Two company directors have been held personally liable for their company’s failures over minimum wage rates, holiday pay and overtime.

The case involved Lithuanian nationals who had come to the UK to work as chicken catchers on farms.

Their employment was subject to the regulatory regime of the Gangmasters (Licensing) Act 2004. They alleged that they were employed by a company in an exploitative manner, commonly working extremely long hours and being paid less than the statutory minimum prescribed by the Agricultural Wages Act 1948 and the Agricultural Wages (England and Wales) Order 2012.

They contended that they were frequently not paid the sums recorded as being due to them on their pay slips, which had in any event been calculated on a fictional basis; payments were often withheld as a form of punishment; they were not paid holiday pay or overtime; deductions were unlawfully made for employment fees and rent; and one of the workers had not been permitted to take bereavement leave.

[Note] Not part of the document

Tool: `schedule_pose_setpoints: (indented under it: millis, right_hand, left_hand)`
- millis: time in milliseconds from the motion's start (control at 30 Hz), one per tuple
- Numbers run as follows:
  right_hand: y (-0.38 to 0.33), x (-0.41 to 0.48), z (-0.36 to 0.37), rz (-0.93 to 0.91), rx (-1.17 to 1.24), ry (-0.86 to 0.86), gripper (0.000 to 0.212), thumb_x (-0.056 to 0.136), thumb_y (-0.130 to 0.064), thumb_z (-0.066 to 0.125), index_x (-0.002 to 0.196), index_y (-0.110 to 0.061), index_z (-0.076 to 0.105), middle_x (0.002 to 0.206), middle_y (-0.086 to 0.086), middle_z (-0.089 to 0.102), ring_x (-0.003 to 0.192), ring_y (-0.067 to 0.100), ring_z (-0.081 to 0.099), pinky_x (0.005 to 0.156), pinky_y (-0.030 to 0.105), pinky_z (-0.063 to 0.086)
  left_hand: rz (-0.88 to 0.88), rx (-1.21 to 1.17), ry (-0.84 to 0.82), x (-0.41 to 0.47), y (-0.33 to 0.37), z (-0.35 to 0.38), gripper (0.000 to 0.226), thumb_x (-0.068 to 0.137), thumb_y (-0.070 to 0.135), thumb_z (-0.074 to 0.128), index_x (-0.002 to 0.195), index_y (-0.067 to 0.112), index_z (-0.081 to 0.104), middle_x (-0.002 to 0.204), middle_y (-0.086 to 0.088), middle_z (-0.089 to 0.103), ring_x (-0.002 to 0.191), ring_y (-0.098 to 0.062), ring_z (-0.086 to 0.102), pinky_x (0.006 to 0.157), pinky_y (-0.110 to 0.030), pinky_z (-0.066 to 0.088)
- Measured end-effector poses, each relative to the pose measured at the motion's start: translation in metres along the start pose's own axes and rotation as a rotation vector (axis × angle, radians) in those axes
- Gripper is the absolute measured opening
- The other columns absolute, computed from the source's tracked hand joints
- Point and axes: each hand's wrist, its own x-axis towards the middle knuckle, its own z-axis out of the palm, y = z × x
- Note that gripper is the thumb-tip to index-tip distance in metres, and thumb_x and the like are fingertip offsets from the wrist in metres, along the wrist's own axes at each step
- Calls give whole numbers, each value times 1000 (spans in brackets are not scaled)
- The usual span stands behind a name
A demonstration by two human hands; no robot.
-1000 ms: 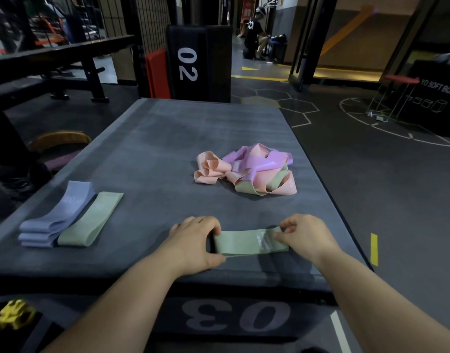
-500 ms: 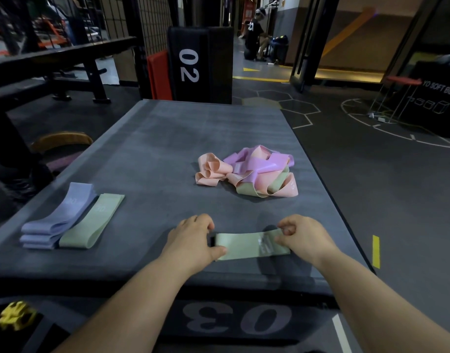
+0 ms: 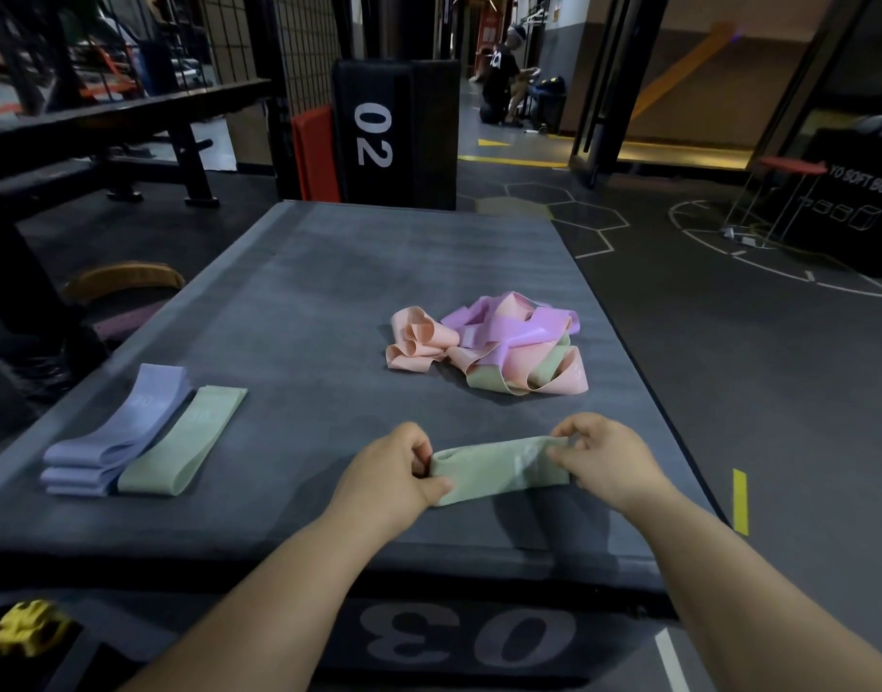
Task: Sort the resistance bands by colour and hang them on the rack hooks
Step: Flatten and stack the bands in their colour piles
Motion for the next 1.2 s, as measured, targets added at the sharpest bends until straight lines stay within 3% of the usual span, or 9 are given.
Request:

The court found in their favour. It held that the workers were all telling the truth. A gruelling and exploitative work regime had been imposed on them. It considered that two directors of the company were both thoroughly unsatisfactory witnesses.

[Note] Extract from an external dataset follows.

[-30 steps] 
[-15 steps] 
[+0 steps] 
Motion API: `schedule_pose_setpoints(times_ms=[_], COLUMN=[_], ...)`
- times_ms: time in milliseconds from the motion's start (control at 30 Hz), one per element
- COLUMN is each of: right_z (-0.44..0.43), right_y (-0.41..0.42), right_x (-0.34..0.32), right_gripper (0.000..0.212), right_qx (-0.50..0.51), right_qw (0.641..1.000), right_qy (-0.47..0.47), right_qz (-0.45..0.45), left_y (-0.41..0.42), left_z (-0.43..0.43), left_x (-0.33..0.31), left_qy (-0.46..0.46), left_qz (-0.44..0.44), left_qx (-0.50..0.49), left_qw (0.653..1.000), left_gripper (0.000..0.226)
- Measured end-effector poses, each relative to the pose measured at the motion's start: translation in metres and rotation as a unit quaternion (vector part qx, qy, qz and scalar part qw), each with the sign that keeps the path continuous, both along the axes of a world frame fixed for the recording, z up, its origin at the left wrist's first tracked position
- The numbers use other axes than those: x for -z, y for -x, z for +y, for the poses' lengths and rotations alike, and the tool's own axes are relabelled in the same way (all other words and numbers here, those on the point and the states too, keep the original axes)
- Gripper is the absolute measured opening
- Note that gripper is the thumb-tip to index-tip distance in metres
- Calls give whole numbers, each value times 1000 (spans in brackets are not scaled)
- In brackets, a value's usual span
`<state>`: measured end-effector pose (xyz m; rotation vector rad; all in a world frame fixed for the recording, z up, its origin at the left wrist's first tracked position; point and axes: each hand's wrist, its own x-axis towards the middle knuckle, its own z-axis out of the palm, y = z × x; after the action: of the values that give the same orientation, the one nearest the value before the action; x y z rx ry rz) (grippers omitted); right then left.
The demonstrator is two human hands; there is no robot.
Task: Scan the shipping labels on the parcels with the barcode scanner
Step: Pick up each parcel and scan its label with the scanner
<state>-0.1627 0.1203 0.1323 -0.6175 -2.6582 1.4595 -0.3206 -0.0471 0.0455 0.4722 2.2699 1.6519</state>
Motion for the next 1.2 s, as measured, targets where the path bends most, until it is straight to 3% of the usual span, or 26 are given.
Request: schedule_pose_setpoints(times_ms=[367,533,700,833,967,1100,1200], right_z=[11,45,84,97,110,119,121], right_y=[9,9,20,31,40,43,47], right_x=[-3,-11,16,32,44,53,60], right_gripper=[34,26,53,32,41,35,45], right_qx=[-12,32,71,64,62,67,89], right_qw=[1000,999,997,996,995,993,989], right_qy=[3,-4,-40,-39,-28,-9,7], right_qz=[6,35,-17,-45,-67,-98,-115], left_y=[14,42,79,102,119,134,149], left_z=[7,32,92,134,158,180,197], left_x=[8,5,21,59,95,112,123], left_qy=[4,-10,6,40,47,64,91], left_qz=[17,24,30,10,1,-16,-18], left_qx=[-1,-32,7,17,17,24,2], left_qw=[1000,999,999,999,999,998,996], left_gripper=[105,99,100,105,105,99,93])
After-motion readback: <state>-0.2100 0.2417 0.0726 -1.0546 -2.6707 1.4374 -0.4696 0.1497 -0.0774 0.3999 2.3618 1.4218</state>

The evidence was overwhelming that they were operating the company in a deliberate and systemic manner, whereby chicken catchers were working massively more than the hours recorded on the payslips.

They operated a system of withholding wages for entirely invalid reasons and trapped workers had little option but to remain.

The general principle in law was that directors would be liable for the wrongdoings of a company committed at their direction.

In this case, both directors “actually realised” that what they were doing involved causing the company to breach its contractual obligations to the workers. They were therefore jointly liable with the company for the breaches of contract with the workers.

Compensation will be assessed at a separate hearing.


Female administrator paid 15% less than her male replacement

The Employment Tribunal has ruled that a female finance administrator was discriminated against when her male replacement was paid £3,500 more than her.

The case involved a female employee, who had been employed in various roles by her employer for nearly two years.

At the time she resigned from the company, she was a finance administrator with a salary of £18,000.

The role was filled by a male employee, whose partner was the daughter of the company director.

His official employment documentation stated that his role was finance administrator and his salary was £21,500.

The female employee trained the male employee to replace her and was also put in charge of payroll during the transition period. She noticed that the male employee was being paid £3,500 more than she had been, which she described as a “kick in the teeth”.

She took the case to the Employment Tribunal and produced an itemised list of her duties, which the male employee said broadly corresponded to the duties that he now performed.

The employer argued that the male employee was on a higher salary as he was in a more senior role and the company’s intention was for him to eventually take over from director, thereby keeping the business in the family.

The pay increase was necessary as tale employee would not have joined for the existing salary.

The tribunal ruled that this was not an acceptable reason to pay him more than female employee for performing the same task during the training period.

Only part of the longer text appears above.